**Your assignment**
Nothing but an exact copy is asked for: the lines in the material below from the one with "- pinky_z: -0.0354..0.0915" through the one with "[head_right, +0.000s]", pictures excluded.
** Opening Material provided block **
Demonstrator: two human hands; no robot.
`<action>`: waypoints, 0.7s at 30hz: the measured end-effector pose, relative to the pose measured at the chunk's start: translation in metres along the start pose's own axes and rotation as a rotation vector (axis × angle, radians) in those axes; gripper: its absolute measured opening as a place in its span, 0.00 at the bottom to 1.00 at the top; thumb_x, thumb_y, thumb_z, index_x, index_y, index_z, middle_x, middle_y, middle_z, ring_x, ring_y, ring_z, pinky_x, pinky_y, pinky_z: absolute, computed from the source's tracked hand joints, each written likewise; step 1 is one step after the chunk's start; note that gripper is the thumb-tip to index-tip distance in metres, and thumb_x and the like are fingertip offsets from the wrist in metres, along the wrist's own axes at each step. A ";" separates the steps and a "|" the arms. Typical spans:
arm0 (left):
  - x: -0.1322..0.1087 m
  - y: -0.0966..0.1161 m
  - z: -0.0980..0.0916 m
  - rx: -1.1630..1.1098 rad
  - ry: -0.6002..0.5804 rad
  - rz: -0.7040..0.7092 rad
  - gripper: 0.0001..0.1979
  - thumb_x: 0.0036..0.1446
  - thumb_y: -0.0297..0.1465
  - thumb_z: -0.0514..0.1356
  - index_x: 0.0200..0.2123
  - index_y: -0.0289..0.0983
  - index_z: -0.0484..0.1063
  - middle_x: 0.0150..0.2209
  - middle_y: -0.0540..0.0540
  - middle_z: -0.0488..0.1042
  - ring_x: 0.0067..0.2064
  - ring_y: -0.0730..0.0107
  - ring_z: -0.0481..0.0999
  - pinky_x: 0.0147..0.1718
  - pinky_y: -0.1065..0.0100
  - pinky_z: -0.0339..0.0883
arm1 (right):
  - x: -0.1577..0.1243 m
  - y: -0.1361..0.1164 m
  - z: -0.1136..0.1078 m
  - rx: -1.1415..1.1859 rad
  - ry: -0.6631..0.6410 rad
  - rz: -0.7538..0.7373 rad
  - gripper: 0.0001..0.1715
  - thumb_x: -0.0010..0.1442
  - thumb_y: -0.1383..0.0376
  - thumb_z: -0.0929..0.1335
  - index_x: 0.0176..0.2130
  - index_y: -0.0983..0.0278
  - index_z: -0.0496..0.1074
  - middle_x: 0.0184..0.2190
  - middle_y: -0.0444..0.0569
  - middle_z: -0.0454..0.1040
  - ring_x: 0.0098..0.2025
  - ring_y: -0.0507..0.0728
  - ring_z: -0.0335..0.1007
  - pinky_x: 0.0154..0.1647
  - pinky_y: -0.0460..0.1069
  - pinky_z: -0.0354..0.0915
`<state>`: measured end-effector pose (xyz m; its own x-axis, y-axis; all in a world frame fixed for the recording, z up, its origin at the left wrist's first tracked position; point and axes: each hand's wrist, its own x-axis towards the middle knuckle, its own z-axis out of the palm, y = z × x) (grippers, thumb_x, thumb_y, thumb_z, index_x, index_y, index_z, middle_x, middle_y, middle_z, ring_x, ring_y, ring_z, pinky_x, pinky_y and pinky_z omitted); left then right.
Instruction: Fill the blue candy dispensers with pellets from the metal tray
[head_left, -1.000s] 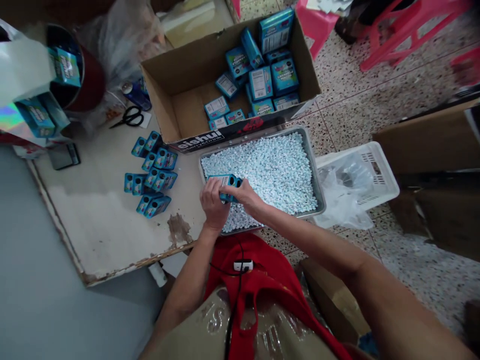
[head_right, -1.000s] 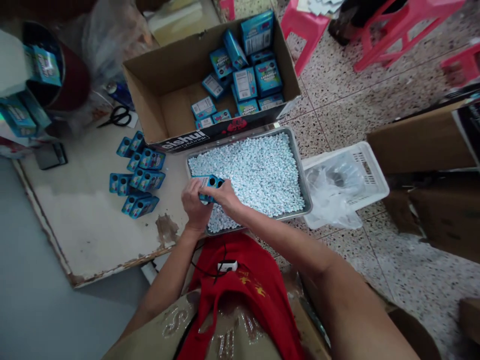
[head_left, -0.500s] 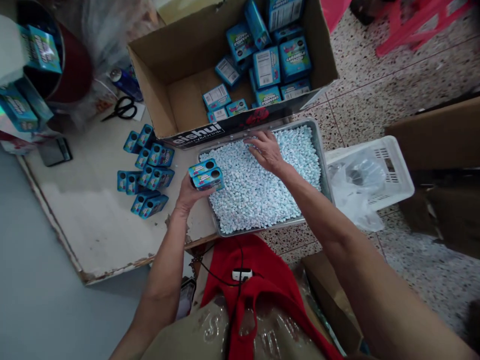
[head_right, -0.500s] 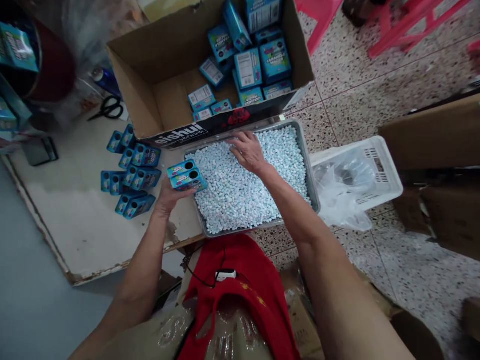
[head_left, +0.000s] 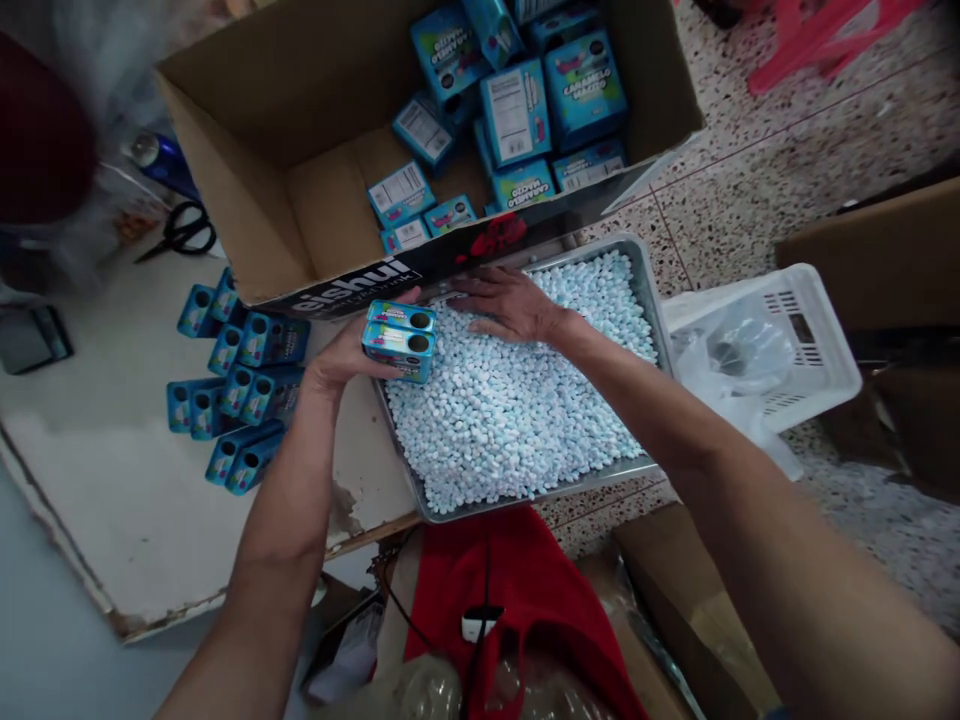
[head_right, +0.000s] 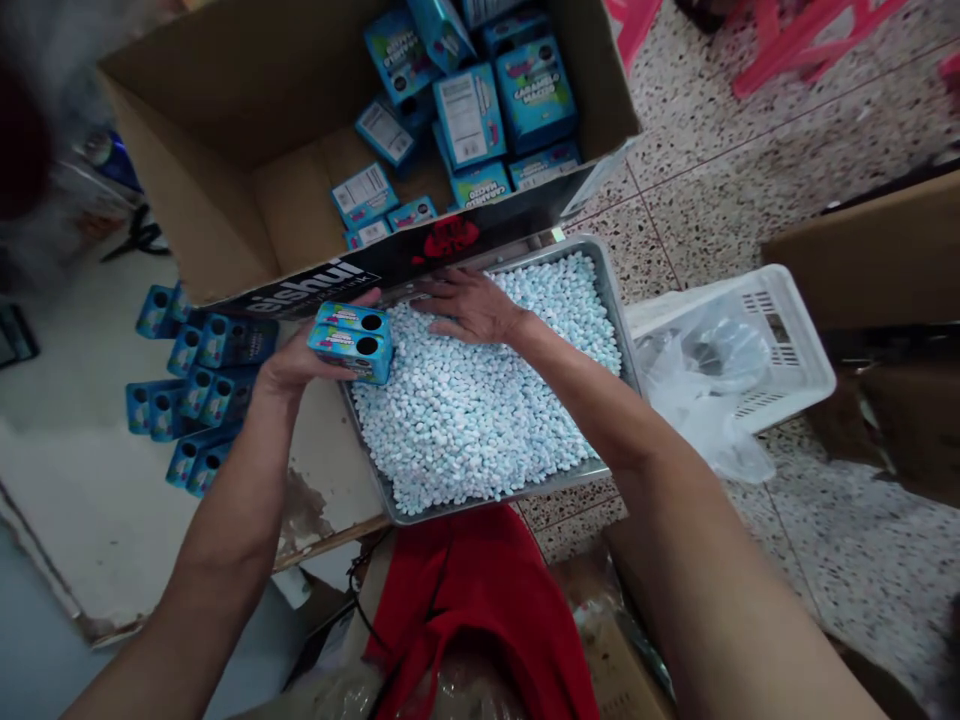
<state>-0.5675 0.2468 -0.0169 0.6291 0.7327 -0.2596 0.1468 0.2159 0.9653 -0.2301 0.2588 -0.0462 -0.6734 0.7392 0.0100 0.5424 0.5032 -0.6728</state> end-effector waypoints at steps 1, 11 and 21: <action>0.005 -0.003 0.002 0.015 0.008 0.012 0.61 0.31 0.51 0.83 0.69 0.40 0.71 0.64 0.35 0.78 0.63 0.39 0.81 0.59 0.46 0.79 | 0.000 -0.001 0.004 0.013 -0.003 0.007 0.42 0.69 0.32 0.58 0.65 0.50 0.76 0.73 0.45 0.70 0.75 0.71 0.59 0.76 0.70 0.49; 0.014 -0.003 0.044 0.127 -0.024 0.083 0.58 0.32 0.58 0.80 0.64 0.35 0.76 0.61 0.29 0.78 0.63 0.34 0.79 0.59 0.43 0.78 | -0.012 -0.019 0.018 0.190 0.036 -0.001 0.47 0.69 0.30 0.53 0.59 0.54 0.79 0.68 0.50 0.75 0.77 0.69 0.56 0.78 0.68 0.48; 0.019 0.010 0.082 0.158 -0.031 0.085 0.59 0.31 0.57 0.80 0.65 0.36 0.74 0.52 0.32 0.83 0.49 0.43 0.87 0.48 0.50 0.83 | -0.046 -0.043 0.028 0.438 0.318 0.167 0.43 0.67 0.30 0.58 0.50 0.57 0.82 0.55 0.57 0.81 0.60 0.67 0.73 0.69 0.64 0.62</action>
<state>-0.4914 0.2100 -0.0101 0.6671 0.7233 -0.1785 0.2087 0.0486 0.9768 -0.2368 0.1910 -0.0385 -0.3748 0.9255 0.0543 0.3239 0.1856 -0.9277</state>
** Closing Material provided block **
**Task response**
  - pinky_z: -0.0354..0.0915
`<state>`: measured end-effector pose (xyz m; its own x-axis, y-axis; all in a world frame fixed for the recording, z up, its origin at the left wrist's first tracked position; point and axes: each hand's wrist, its own x-axis towards the middle knuckle, its own z-axis out of the palm, y = z × x) (grippers, thumb_x, thumb_y, thumb_z, index_x, index_y, index_z, middle_x, middle_y, middle_z, ring_x, ring_y, ring_z, pinky_x, pinky_y and pinky_z omitted); left then right.
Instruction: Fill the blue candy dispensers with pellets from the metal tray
[head_left, -1.000s] 
[head_right, -1.000s] 
[head_left, -0.500s] 
[head_right, -0.500s] 
[head_left, +0.000s] 
[head_right, +0.000s] 

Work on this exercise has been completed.